Carers UK shines a light on the financial struggles of UK caregivers
Carers UK recently carried out an online survey from June to August 2023, collecting responses from 11,667 carers and former carers.
Challenges in the wallet for caregivers
A significant number of UK carers are wrestling with some hefty financial issues because of their caregiving roles, which are seriously affecting their income. Surprisingly, around 2.6 million people have had to step away from their employment to provide care.
The Carer’s Allowance, which offers a mere £76.75 weekly for 35 hours of care, has tight earning rules. Carers are dealing with extra expenses and increased financial pressure due to the ongoing surge in cost of living. This three-fold challenge involving caregiving costs, income reduction, and meagre benefits is putting carers in tough financial spots. According to the Family resources survey by the department of work and pensions, one in five Carer’s Allowance households is dealing with food insecurity. Moreover, the poverty rate among Carer’s Allowance recipients has doubled from 16% in 2010/11 to 34% in 2020/21, pushing carers to make difficult choices such as falling into debt or trimming down their self-care.

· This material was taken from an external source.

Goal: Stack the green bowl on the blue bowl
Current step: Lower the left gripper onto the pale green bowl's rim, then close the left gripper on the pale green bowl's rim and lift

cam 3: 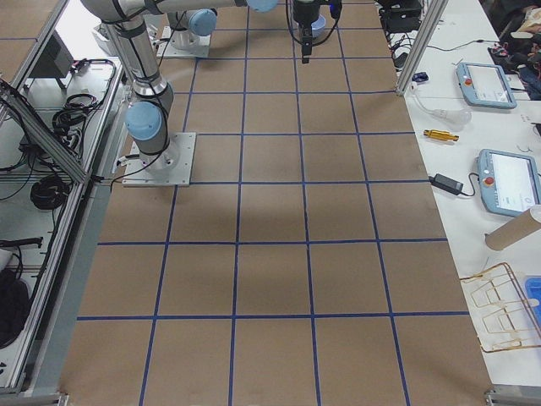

The carer’s allowance conundrum
In England, 39% of carers are benefiting from the Carer’s Allowance. Despite their incredible annual contribution of £162 billion to healthcare and social care systems, carers often feel unappreciated and overlooked. Carers providing over 50 hours of care per week are at a higher risk of facing financial issues. A significant number of carers are cutting back on activities that are good for their well-being including hobbies, leisure, and spending time with loved ones, all due to cost of living. Many carers are struggling to find the right balance between work and caregiving responsibilities, and the benefits system isn’t giving them the support they need.
What needs to happen next?
The survey’s results highlight the need for better support and resources to assist carers. Carers UK are urging government officials and policymakers to look into these issues and put things in place to prevent carers from falling into poverty. They suggest a range of recommendations, including:
- revising and enhancing the value and eligibility criteria for the Carer’s Allowance
- raising the income threshold
- introducing a lower rate of Carer’s Allowance
- modernising how Carer’s Allowance is managed
- extending the grace period for Carer’s Allowance payments after the person being cared for passes away
- introducing a social tariff for energy expenses
- introducing extra non-means-tested payments for older carers
The recommendations also emphasise the importance of helping carers stay employed, promoting the Carer’s Leave Act, and offering two weeks of paid Carer’s Leave. Employers are encouraged to become more carer-friendly and adopt initiatives such as Carer Confident or Carer Positive.
In conclusion, this report shines a light on the pressing financial challenges faced by carers in the UK and makes a compelling case for taking action to better support this essential group of individuals.